I would hope that the answer to this question would be quite obvious...when you have something to lose.

Let's go back to the Chinese saying again.  What is the enemy of my enemy from our perspective? Hopelessness...or rather having nothing to lose.  Wouldn't it make more sense to help these fellow humans past the stage of hopelessness and teach them how to create their own intellectual valuables that they can cherish and thereby desire a system of laws of their own to protect those valuables?

Recognize the symptoms of the real disease.  Hopelessness, pure and simple.  If you have nothing to lose you are willing to ignore nearly every legal and moral precept to improve your condition.  The catalyzing event is when you suddenly accumulate enough capital (intellectual or real) that you feel you have to worry about someone else wanting to take it from you.
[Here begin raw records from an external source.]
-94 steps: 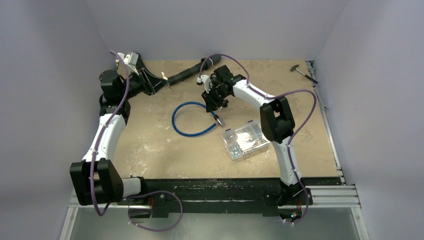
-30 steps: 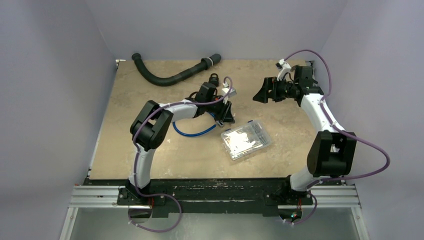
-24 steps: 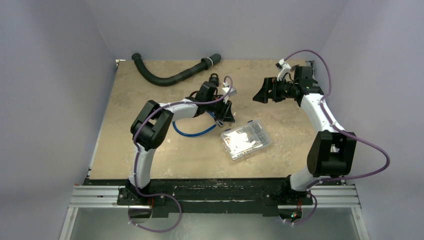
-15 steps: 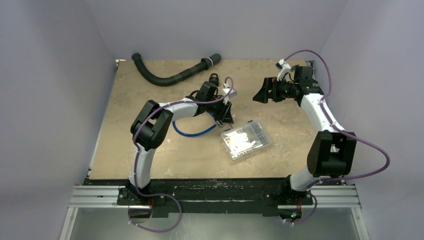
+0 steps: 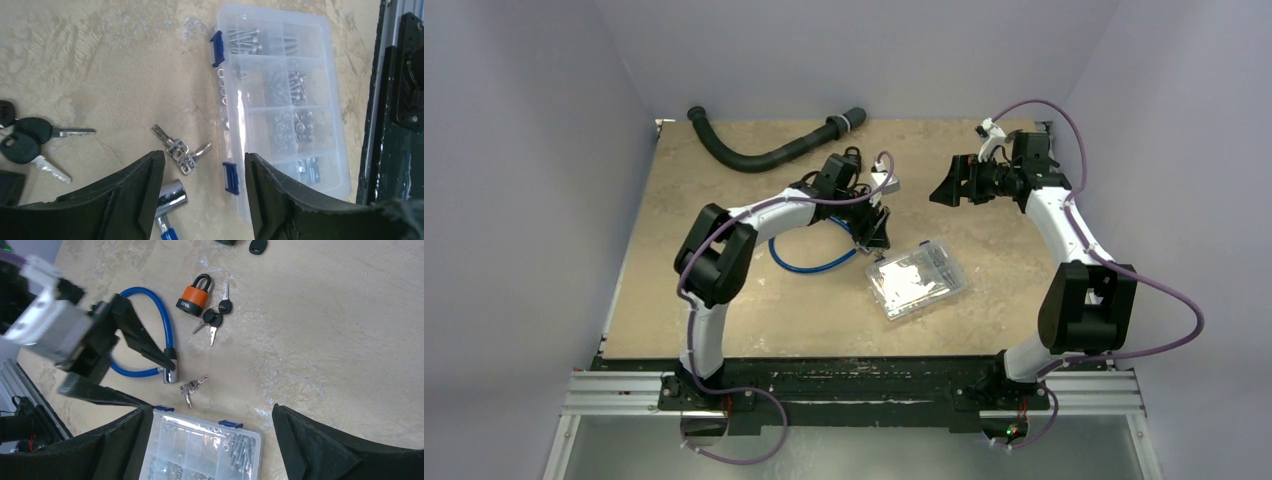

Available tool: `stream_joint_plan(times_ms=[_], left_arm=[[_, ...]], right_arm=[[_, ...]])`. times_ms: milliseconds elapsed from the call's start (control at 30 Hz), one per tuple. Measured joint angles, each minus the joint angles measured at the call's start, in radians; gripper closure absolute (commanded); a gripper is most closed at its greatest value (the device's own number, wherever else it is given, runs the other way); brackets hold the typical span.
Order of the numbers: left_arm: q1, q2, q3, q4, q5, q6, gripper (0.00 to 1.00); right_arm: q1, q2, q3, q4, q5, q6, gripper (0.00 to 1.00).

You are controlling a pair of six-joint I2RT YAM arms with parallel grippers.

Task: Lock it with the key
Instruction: Place the key at the center of the board, then move the distractor to the center of the board.

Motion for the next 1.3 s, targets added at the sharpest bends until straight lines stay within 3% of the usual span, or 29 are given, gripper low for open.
stream_joint_plan(times_ms=[300, 500, 700, 1033, 1300], left_arm=[[0.000, -0.277, -0.121, -0.238, -0.037, 0.441, 0.54], [-0.010, -0.300, -0.209, -0.377, -0.116, 0.626, 0.55], [-0.082, -0.283, -0.237, -0.420, -0.212, 0.675, 0.57], [-0.250, -0.197, -0.251, -0.324, -0.341, 0.652, 0.56], [-0.332, -0.089, -0.120, -0.254, -0.408, 0.590, 0.51]], right_arm=[[0.000, 0.000, 0.000, 0.000, -0.001, 0.000, 0.01], [-0.002, -0.003, 0.000, 0.000, 0.000, 0.006, 0.01], [-0.039, -0.023, 0.000, 0.003, -0.008, 0.076, 0.01], [-0.184, -0.054, 0.002, 0.041, -0.068, 0.230, 0.01], [-0.267, -0.097, 0.002, 0.056, -0.098, 0.291, 0.01]])
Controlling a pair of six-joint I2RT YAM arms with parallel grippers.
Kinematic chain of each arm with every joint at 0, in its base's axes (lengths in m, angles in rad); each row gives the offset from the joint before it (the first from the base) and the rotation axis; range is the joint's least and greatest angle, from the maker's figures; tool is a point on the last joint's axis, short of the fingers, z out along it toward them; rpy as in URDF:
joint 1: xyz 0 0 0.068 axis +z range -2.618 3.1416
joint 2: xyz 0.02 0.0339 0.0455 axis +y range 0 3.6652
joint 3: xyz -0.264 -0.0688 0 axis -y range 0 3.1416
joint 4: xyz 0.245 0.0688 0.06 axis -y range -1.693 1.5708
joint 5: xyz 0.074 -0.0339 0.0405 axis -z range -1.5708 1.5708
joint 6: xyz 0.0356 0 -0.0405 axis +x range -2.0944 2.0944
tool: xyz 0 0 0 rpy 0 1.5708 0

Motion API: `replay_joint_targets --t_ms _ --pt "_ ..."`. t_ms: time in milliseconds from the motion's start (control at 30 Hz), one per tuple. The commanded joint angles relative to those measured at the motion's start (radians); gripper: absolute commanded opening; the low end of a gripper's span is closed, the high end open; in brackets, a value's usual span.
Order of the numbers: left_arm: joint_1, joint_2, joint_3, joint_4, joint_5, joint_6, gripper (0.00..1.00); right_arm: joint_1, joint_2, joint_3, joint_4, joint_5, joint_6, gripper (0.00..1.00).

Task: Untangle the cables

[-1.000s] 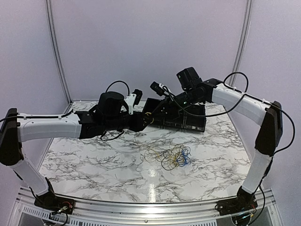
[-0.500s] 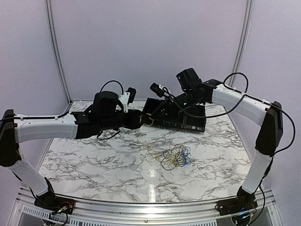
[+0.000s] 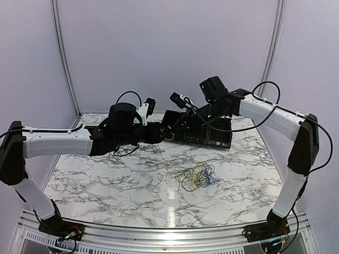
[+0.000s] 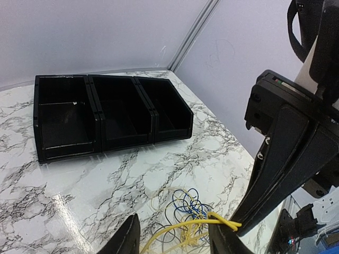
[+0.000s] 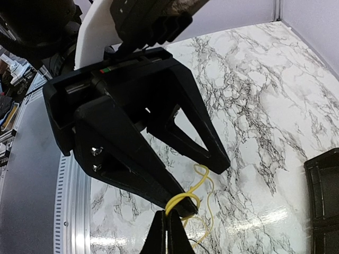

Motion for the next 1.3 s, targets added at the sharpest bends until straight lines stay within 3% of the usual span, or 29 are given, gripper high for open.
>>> replay_joint_targets --t_ms 0,167,700,967,1267 --pt "0.010 -0.042 -0.037 0.088 0.033 -0.030 0.47 -0.006 -0.036 0.002 0.012 -0.024 0.006 0.00" --pt "0.038 -0.068 -0.089 0.126 0.046 -0.077 0.48 -0.007 -0.042 -0.001 0.012 -0.030 0.004 0.00" --pt "0.057 0.059 -0.056 0.312 0.174 -0.157 0.47 -0.013 -0.056 -0.010 0.009 -0.017 0.004 0.00" --pt "0.074 0.002 -0.118 0.317 0.196 -0.152 0.49 -0.030 -0.056 -0.012 0.017 -0.004 0.011 0.00" --pt "0.084 0.054 -0.085 0.352 0.254 -0.172 0.50 -0.029 -0.053 -0.011 0.021 -0.012 0.021 0.00"
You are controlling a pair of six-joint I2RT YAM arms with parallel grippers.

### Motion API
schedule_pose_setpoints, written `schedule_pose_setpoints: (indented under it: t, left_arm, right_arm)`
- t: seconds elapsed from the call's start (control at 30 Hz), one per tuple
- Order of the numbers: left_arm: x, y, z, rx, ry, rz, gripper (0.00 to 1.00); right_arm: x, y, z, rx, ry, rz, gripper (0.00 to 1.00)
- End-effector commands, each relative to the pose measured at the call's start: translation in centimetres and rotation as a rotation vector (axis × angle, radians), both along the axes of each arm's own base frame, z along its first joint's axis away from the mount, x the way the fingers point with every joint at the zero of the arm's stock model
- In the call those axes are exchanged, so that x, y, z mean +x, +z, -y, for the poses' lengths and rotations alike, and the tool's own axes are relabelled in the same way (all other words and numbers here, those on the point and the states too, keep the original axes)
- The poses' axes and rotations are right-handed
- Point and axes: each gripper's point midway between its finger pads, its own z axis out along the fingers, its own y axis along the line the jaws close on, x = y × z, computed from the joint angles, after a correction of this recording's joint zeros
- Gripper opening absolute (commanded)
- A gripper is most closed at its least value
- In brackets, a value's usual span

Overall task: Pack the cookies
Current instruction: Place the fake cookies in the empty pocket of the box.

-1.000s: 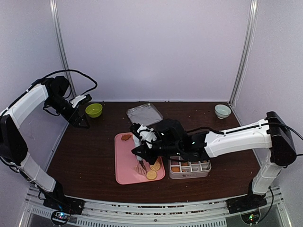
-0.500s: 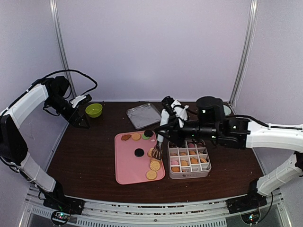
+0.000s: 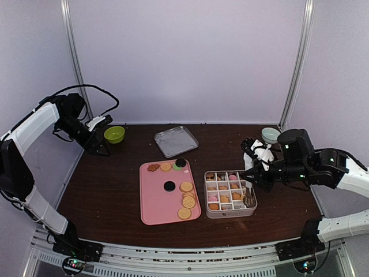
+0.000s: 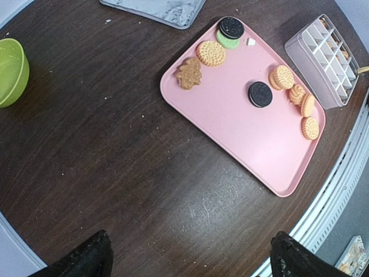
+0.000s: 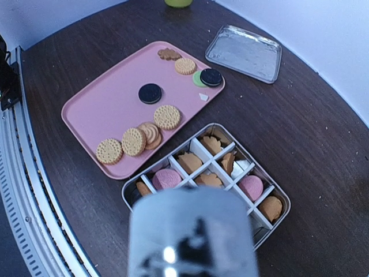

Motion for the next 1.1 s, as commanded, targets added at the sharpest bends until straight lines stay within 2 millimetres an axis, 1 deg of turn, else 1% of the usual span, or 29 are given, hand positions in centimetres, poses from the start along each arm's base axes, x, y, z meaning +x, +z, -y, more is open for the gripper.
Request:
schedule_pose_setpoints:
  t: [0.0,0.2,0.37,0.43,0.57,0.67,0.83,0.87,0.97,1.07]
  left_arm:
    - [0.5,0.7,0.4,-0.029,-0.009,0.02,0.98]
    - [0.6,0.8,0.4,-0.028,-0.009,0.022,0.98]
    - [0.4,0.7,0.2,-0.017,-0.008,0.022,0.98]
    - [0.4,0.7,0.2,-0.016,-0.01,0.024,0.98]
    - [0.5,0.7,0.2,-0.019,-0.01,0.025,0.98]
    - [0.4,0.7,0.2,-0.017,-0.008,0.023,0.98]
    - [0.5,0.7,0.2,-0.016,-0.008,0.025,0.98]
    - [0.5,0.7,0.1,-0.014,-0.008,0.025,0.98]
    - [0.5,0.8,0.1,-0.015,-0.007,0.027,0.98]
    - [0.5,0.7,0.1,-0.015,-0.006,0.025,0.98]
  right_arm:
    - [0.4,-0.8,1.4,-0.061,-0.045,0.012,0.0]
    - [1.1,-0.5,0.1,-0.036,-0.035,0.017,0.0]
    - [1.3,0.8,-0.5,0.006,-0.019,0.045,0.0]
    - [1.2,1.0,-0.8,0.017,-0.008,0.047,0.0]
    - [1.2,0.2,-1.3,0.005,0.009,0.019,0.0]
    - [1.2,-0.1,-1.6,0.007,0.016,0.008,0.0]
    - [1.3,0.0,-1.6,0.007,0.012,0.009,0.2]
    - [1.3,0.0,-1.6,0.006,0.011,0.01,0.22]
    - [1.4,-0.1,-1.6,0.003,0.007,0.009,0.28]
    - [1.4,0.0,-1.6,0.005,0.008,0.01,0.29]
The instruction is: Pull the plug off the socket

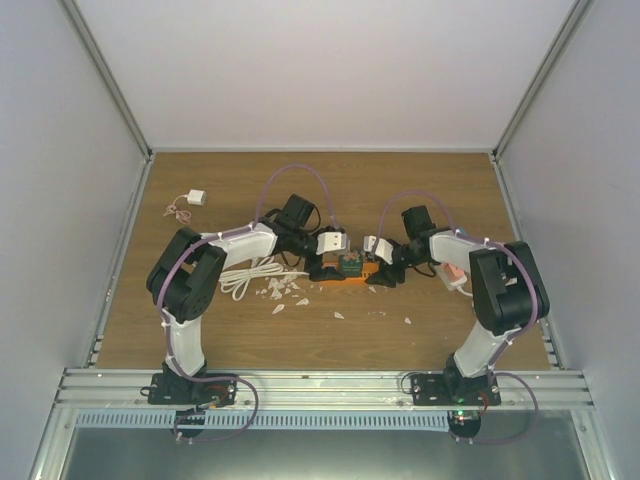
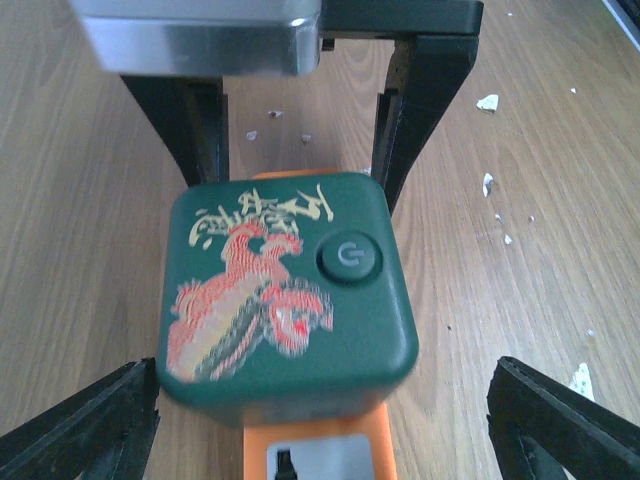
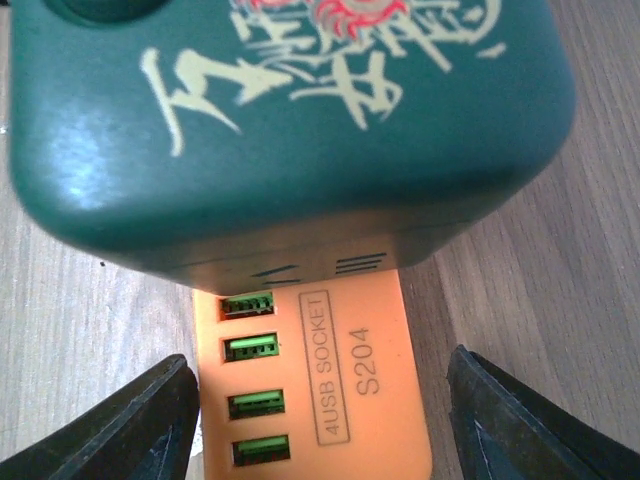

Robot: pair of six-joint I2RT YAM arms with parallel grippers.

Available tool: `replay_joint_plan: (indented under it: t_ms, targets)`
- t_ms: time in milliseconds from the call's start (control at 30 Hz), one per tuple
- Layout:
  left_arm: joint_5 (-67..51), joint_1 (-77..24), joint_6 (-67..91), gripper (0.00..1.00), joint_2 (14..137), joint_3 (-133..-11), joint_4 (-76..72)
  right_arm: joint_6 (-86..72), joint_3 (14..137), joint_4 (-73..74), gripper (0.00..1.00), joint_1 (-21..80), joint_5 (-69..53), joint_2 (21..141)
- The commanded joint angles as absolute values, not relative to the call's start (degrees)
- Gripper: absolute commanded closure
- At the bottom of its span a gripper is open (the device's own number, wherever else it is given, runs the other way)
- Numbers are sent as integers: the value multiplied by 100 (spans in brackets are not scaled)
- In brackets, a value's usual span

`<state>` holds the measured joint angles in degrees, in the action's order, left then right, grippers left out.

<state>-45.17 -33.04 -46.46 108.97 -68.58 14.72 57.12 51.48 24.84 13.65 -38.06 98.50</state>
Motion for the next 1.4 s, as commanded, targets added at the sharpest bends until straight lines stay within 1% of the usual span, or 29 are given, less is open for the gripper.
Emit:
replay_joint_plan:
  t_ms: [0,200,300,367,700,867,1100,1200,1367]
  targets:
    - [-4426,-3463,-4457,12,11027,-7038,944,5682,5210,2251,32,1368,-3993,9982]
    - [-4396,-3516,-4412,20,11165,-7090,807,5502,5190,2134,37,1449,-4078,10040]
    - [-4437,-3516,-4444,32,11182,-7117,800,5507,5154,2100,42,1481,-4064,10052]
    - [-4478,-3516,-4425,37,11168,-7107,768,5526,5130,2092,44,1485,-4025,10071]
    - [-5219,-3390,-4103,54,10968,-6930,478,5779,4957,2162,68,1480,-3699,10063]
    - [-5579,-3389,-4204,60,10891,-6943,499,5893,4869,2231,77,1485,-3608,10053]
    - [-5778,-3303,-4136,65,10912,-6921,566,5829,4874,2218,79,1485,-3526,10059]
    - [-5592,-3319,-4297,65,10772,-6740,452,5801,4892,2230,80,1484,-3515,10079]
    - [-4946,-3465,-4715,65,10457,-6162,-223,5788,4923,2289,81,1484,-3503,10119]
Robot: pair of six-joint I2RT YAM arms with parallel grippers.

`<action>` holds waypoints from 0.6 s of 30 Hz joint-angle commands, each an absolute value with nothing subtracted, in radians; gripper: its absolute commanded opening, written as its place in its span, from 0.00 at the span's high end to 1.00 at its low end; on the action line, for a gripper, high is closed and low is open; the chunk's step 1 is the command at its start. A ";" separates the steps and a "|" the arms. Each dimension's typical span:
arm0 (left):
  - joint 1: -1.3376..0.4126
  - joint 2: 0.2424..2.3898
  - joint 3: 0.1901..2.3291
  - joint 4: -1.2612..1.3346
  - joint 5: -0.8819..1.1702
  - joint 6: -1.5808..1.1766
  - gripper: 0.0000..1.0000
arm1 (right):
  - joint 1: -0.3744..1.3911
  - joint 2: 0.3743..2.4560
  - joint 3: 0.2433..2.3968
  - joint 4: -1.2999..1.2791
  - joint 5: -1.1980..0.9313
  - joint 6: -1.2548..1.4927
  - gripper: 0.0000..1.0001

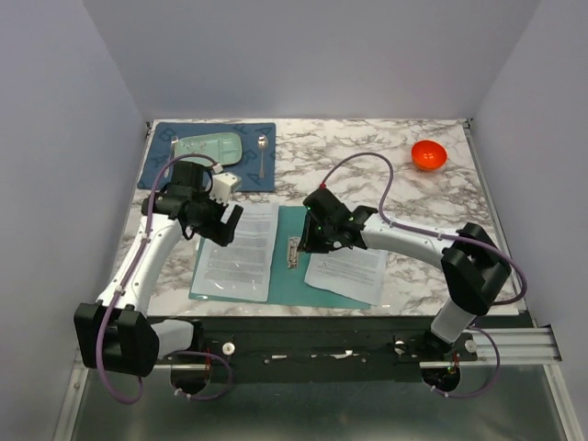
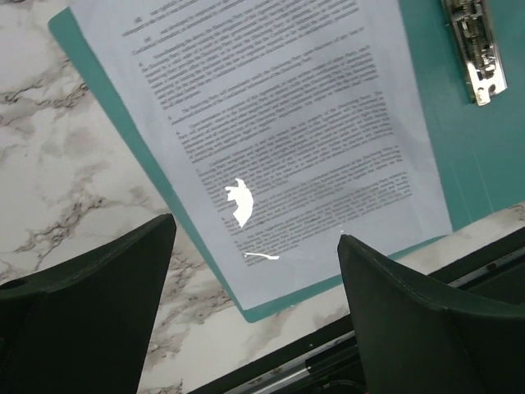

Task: Put the files into the folder

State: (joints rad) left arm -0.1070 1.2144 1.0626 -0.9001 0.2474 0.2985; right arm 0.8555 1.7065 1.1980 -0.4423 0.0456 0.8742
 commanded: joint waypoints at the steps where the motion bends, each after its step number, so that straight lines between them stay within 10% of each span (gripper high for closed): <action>1: -0.236 1.252 1.112 -0.873 0.278 0.189 0.07 | 0.857 1.684 1.019 -0.253 -0.089 0.953 0.66; 18: -0.569 1.494 1.100 -0.637 0.216 0.005 0.45 | 0.844 1.795 0.988 -0.137 -0.118 0.968 0.73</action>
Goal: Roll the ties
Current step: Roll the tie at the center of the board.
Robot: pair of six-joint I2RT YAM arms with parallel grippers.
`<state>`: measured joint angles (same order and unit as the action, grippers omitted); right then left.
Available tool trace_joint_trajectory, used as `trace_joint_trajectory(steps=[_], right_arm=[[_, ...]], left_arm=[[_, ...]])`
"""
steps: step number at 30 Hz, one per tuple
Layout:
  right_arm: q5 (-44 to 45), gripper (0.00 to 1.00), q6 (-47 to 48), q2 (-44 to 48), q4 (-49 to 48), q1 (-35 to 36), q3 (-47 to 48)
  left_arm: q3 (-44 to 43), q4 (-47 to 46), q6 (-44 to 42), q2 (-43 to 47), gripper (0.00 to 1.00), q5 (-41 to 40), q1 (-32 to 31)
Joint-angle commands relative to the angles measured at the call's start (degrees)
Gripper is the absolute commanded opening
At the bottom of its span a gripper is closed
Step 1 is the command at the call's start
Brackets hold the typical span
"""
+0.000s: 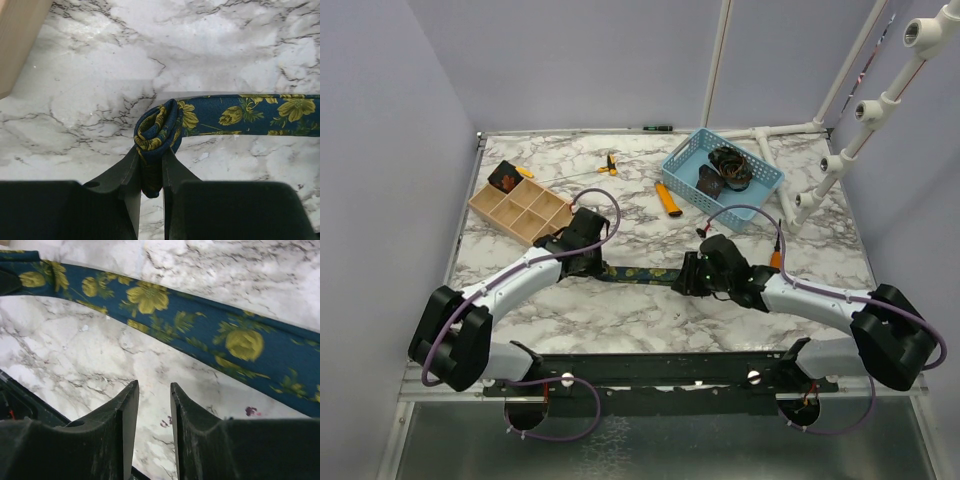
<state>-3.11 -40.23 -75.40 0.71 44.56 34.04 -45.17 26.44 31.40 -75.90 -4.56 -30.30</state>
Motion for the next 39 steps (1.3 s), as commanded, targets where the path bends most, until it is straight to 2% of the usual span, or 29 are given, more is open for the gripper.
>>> trace_joint_trajectory(steps=[1, 12, 21, 32, 39], right_arm=[[5.25, 0.35, 1.47, 2.68, 4.58, -0.08, -1.93], [9.12, 0.32, -0.51, 7.43, 8.13, -0.06, -4.43], [9.87, 0.31, -1.67, 12.4, 8.55, -0.07, -7.65], [11.02, 0.31, -2.87, 18.0, 12.3, -0.08, -10.53], [12.85, 0.31, -6.44, 23.27, 14.2, -0.14, -13.03]], left_arm=[[-3.62, 8.18, -1.23, -2.76, 0.0, -12.99, -3.04], [-10.19, 17.82, 3.41, -8.65, 0.0, -27.75, -11.5], [-18.34, 28.35, 8.9, -17.59, 0.0, -39.25, -16.96], [-27.17, 37.87, 14.39, -32.58, 0.0, -49.03, -24.0], [-30.62, 38.53, 16.45, -41.66, 0.0, -50.07, -27.79]])
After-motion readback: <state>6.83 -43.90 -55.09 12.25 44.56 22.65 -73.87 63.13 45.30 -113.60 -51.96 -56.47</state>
(Now that leaves no excuse for those three-letter-agencies out there that simply are evil because they can be...sorry...couldn't resist one controversial dig.)

Wouldn't it be better all around for those of us that have plenty to teach those that don't have much how to create their own business, with all the computer bells and whistles?  Better than trying to go into their country and export our businesses to their country for the purpose of exploiting their resources so we can have more stuff?  Now there's a risk management tactic you won't learn in school.